- _What to produce_
Your answer should be an exact copy of all the entries, free of pictures.

- _Data supplied_
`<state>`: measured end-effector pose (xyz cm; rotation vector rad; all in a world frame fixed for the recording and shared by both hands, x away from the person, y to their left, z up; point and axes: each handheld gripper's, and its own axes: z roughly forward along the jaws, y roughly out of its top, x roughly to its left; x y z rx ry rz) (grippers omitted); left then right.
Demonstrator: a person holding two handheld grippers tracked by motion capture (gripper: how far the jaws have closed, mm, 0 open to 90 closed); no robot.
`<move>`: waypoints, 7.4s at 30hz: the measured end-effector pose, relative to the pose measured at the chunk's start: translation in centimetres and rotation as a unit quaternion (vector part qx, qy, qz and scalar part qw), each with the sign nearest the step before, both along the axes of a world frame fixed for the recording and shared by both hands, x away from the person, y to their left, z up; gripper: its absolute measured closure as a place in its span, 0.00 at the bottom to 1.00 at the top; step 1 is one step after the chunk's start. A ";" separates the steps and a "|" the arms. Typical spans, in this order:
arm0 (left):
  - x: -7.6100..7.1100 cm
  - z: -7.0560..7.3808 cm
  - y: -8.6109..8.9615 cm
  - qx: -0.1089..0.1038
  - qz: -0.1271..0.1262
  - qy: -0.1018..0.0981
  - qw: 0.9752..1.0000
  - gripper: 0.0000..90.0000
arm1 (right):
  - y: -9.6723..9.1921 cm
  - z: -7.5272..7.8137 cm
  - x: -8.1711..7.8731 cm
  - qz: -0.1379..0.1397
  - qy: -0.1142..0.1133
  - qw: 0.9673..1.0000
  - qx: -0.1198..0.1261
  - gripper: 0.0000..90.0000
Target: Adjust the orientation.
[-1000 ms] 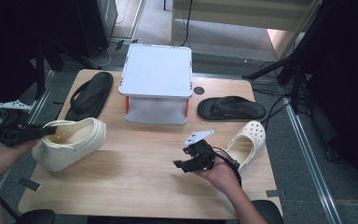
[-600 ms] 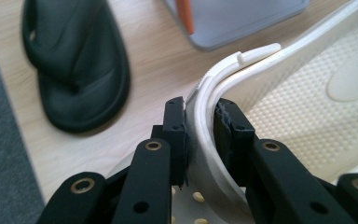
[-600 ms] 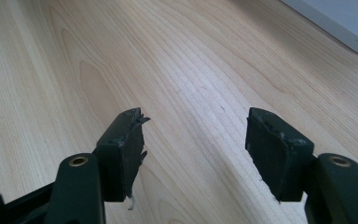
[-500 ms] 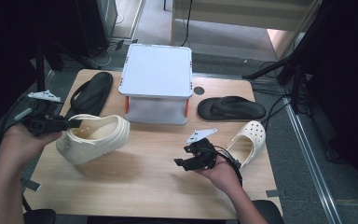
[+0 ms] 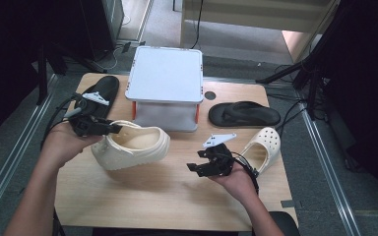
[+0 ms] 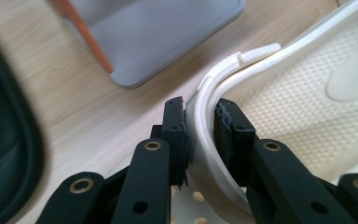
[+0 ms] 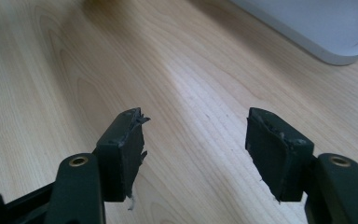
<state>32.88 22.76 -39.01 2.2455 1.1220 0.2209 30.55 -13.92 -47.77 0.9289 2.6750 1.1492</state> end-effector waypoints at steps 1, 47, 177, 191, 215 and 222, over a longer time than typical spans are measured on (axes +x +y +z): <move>0.2 -0.2 -0.5 0.000 -0.004 0.002 1.000 0.84 | -0.1 0.1 0.0 -0.001 -0.003 1.000 0.002 0.42; 1.0 -2.7 -5.7 -0.039 -0.019 0.049 0.998 0.45 | -0.1 0.2 -0.1 0.005 -0.001 1.000 0.022 0.42; 0.9 -10.3 -2.9 -0.037 0.016 0.007 0.999 1.00 | 4.8 -1.9 -4.0 0.058 0.032 0.998 0.009 1.00; 1.6 -10.4 -3.0 -0.041 0.015 0.003 0.999 1.00 | 5.8 -2.2 -4.5 0.069 0.026 0.997 0.015 1.00; 2.6 -10.1 -3.3 -0.064 0.020 0.004 0.998 0.86 | 5.5 -1.8 -4.1 0.063 0.018 0.997 0.030 0.94; 1.9 -9.1 -2.9 -0.068 0.016 0.005 0.998 0.67 | 3.8 -1.1 -3.4 0.036 0.013 0.999 0.036 0.83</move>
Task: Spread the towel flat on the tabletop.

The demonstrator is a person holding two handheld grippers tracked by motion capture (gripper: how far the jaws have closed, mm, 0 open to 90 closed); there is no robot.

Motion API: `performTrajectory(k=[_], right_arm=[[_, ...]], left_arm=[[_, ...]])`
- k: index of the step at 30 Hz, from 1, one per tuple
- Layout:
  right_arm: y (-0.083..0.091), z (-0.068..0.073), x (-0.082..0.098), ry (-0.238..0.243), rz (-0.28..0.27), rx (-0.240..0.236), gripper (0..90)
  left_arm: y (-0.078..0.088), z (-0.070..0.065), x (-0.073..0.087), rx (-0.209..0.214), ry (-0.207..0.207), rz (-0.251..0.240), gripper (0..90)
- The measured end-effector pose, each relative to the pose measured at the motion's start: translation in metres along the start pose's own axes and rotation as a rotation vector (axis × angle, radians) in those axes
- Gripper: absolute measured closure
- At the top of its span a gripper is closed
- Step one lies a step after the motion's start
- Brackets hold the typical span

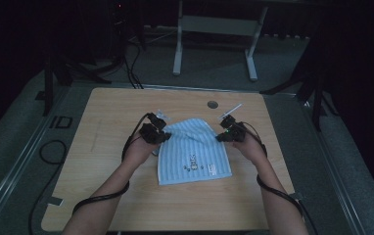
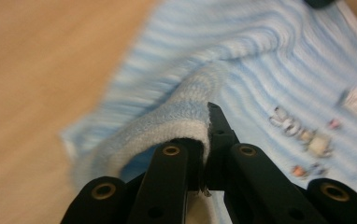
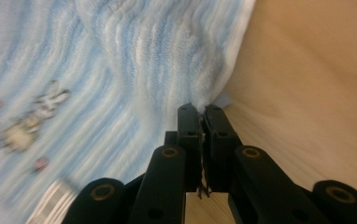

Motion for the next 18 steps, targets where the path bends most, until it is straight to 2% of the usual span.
performTrajectory(k=[1,2,4,5,6,7,8,10,12,13,14,15,16,17,18], right_arm=[[0.007,-0.001,0.0,-0.004,-0.018,0.003,86.5],[0.02,-0.002,0.0,-0.01,-0.045,0.012,86.5],[0.04,0.0,0.002,-0.007,-0.081,0.018,86.5],[0.047,0.002,0.005,-0.009,-0.091,0.01,86.4],[0.058,0.004,0.008,0.003,-0.118,-0.006,86.4],[0.064,0.006,0.011,-0.002,-0.13,-0.022,86.4],[0.07,0.01,0.017,-0.008,-0.131,-0.043,86.3],[0.07,0.014,0.028,-0.012,-0.102,-0.051,86.2],[0.063,0.019,0.04,-0.012,-0.067,-0.058,86.3],[0.059,0.021,0.045,-0.005,-0.057,-0.054,86.3],[0.054,0.025,0.054,-0.011,-0.041,-0.065,86.3],[0.05,0.028,0.059,-0.011,-0.031,-0.074,86.3],[0.043,0.034,0.071,-0.001,-0.017,-0.071,86.0],[0.041,0.036,0.074,0.001,-0.012,-0.07,85.9],[0.041,0.036,0.074,0.001,-0.012,-0.07,85.9]], left_arm=[[0.009,0.004,-0.006,-0.012,0.008,-0.037,87.8],[0.015,0.008,-0.008,-0.03,0.017,-0.054,87.8],[0.027,0.013,-0.014,-0.024,0.039,-0.092,87.7],[0.035,0.015,-0.015,-0.017,0.064,-0.123,87.7],[0.038,0.016,-0.015,0.003,0.075,-0.13,87.7],[0.04,0.012,-0.012,0.06,0.101,-0.128,87.6],[0.038,0.01,-0.009,0.078,0.106,-0.117,87.5],[0.031,0.0,0.005,0.115,0.093,-0.049,87.4],[0.024,-0.014,0.02,0.153,0.092,-0.019,87.4],[0.02,-0.024,0.032,0.19,0.089,0.012,87.3],[0.019,-0.03,0.039,0.2,0.078,0.022,87.3],[0.016,-0.041,0.051,0.22,0.069,0.039,87.3],[0.016,-0.044,0.056,0.232,0.065,0.049,87.3],[0.014,-0.052,0.066,0.249,0.06,0.069,87.2],[0.014,-0.052,0.066,0.249,0.06,0.069,87.1]])
Point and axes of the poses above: each handheld gripper's, and its own axes: y roughly backward along the jaws, x roughly out of its underside, z roughly to its left, the point moved 7 cm from there along -y, roughly forward along the jaws, and after that the axes turned 5 degrees about -y, right-handed, at the moved point
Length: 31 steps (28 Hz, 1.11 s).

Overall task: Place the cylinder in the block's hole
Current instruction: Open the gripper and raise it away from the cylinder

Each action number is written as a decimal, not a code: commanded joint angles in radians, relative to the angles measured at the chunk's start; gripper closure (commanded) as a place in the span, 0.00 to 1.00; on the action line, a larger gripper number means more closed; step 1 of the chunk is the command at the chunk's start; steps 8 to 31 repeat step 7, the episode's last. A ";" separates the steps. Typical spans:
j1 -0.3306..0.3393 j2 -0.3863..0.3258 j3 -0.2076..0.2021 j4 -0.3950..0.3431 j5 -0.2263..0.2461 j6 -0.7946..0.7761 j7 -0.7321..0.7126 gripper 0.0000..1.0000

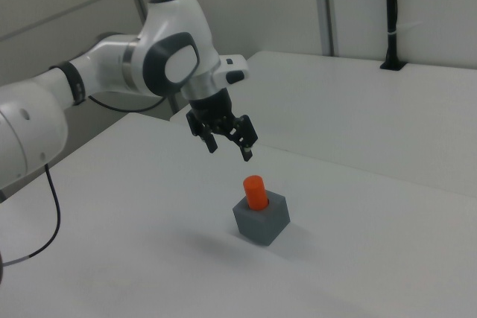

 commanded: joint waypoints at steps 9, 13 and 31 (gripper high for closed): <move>-0.002 -0.134 -0.010 -0.060 0.052 -0.160 0.029 0.00; -0.002 -0.134 -0.010 -0.060 0.052 -0.160 0.029 0.00; -0.002 -0.134 -0.010 -0.060 0.052 -0.160 0.029 0.00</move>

- _Completed task_
`<state>`: measured end-effector pose (xyz cm; rotation vector rad; all in a world frame fixed for the recording and shared by both hands, x away from the person, y to their left, z up; point and axes: each handheld gripper's, and its own axes: z roughly forward along the jaws, y roughly out of its top, x roughly to its left; x y z rx ry rz) (grippers omitted); left then right.
Demonstrator: a person holding two handheld grippers tracked by motion capture (gripper: how far the jaws have closed, mm, 0 open to 90 closed); no robot.
`<move>`: waypoints, 7.4s at 30hz: the measured end-effector pose, relative to the pose measured at the chunk's start: translation in centimetres and rotation as a unit quaternion (vector part qx, qy, qz and scalar part qw), each with the sign nearest the step before, both along the axes of a world frame fixed for the recording and shared by both hands, x away from the person, y to their left, z up; gripper: its absolute measured closure as a place in its span, 0.00 at the bottom to 1.00 at the top; step 1 is one step after the chunk's start. A ";" separates the steps and a "|" the arms. Typical spans, in this order:
arm0 (left):
  - x: -7.6100..7.1100 cm
  - z: -7.0560..7.3808 cm
  - y: -8.6109..8.9615 cm
  - qx: -0.1089..0.1038
  - qz: -0.1271..0.1262
  - qy: -0.1018..0.0981
  - qw: 0.9752..1.0000
  - gripper: 0.0000..90.0000
arm1 (right):
  - y: -9.6723..9.1921 cm
  - z: -7.5272..7.8137 cm
  - x: -8.1711..7.8731 cm
  - qz: -0.1379..0.1397
  - qy: -0.1142..0.1133
  - qw: 0.9673..1.0000
  - qx: -0.1198..0.1261
  - gripper: 0.0000..90.0000
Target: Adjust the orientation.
[-1000 ms] 
[-600 ms] 
[-600 ms] 
[-500 ms] 
[+0 ms] 
[+0 ms] 
[+0 ms] 
<state>32.88 22.76 -39.01 2.2455 1.1220 0.2209 30.55 -13.92 -47.77 0.9289 2.6750 1.1492</state> end-effector waypoints at steps 1, 47, 177, 191, 215 and 222, over a longer time than typical spans are measured on (axes +x +y +z): <move>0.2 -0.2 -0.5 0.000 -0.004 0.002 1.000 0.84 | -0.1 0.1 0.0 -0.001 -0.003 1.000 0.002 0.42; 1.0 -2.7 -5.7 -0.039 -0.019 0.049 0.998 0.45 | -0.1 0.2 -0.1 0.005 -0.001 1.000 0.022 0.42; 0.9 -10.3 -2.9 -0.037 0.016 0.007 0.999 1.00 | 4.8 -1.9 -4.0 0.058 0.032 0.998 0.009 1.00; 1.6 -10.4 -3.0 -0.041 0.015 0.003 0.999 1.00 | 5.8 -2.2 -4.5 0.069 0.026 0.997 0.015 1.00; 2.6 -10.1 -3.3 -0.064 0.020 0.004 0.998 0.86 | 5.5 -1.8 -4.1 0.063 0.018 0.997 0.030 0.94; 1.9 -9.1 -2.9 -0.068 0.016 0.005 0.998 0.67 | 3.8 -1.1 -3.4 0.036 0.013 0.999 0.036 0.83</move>
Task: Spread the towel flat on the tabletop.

The demonstrator is a person holding two handheld grippers tracked by motion capture (gripper: how far the jaws have closed, mm, 0 open to 90 closed); there is no robot.

Motion API: `performTrajectory(k=[_], right_arm=[[_, ...]], left_arm=[[_, ...]])`
- k: index of the step at 30 Hz, from 1, one per tuple
- Layout:
  right_arm: y (-0.083..0.091), z (-0.068..0.073), x (-0.082..0.098), ry (-0.238..0.243), rz (-0.28..0.27), rx (-0.240..0.236), gripper (0..90)
  left_arm: y (-0.078..0.088), z (-0.070..0.065), x (-0.073..0.087), rx (-0.209..0.214), ry (-0.207..0.207), rz (-0.251..0.240), gripper (0..90)
- The measured end-effector pose, each relative to the pose measured at the motion's start: translation in metres along the start pose's own axes and rotation as a rotation vector (axis × angle, radians) in those axes
- Gripper: absolute measured closure
- At the top of its span a gripper is closed
- Step one lies a step after the motion's start
- Brackets hold the typical span


Motion for the next 18 steps, targets where the path bends most, until it is straight to 2% of the usual span.
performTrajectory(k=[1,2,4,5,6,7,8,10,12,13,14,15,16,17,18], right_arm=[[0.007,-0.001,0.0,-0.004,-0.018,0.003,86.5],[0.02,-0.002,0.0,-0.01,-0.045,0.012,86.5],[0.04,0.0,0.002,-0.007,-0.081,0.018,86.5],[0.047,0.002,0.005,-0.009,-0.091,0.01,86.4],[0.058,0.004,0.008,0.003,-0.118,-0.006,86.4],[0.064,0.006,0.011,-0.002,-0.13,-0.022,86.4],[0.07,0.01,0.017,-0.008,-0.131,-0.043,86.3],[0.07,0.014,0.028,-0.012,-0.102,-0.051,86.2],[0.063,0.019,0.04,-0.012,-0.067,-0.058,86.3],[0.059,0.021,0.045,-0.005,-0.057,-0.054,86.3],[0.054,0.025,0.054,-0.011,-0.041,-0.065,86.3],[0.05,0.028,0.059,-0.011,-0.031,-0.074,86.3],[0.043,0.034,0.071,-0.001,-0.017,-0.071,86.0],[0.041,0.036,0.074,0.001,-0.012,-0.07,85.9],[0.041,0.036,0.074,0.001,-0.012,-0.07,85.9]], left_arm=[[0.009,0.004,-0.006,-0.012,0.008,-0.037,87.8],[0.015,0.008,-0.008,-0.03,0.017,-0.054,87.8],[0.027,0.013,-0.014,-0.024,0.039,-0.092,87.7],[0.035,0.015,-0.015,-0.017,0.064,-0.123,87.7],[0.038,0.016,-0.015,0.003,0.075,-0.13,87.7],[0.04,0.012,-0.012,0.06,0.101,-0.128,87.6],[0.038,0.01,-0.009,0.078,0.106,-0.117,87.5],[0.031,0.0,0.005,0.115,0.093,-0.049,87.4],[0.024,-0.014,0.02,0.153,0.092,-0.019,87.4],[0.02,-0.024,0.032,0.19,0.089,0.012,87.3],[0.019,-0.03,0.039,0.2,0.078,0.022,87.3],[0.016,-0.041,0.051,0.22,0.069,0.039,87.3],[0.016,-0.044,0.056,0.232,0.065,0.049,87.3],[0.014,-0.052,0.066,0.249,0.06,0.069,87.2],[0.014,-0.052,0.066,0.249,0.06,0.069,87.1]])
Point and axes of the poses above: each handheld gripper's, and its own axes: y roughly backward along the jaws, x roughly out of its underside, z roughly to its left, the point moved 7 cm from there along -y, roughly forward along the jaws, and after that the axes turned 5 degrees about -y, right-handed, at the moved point
Length: 31 steps (28 Hz, 1.11 s).

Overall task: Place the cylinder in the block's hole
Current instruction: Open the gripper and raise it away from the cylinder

Each action number is written as a decimal, not a code: commanded joint angles in radians, relative to the angles measured at the chunk's start; gripper closure (commanded) as a place in the span, 0.00 to 1.00; on the action line, a larger gripper number means more closed; step 1 of the chunk is the command at the chunk's start; steps 8 to 31 repeat step 7, the episode's last. A ";" separates the steps. Typical spans:
j1 -0.3306..0.3393 j2 -0.3863..0.3258 j3 -0.2076..0.2021 j4 -0.3950..0.3431 j5 -0.2263..0.2461 j6 -0.7946..0.7761 j7 -0.7321..0.7126 gripper 0.0000..1.0000


 commanded: joint waypoints at steps 9, 13 and 31 (gripper high for closed): <move>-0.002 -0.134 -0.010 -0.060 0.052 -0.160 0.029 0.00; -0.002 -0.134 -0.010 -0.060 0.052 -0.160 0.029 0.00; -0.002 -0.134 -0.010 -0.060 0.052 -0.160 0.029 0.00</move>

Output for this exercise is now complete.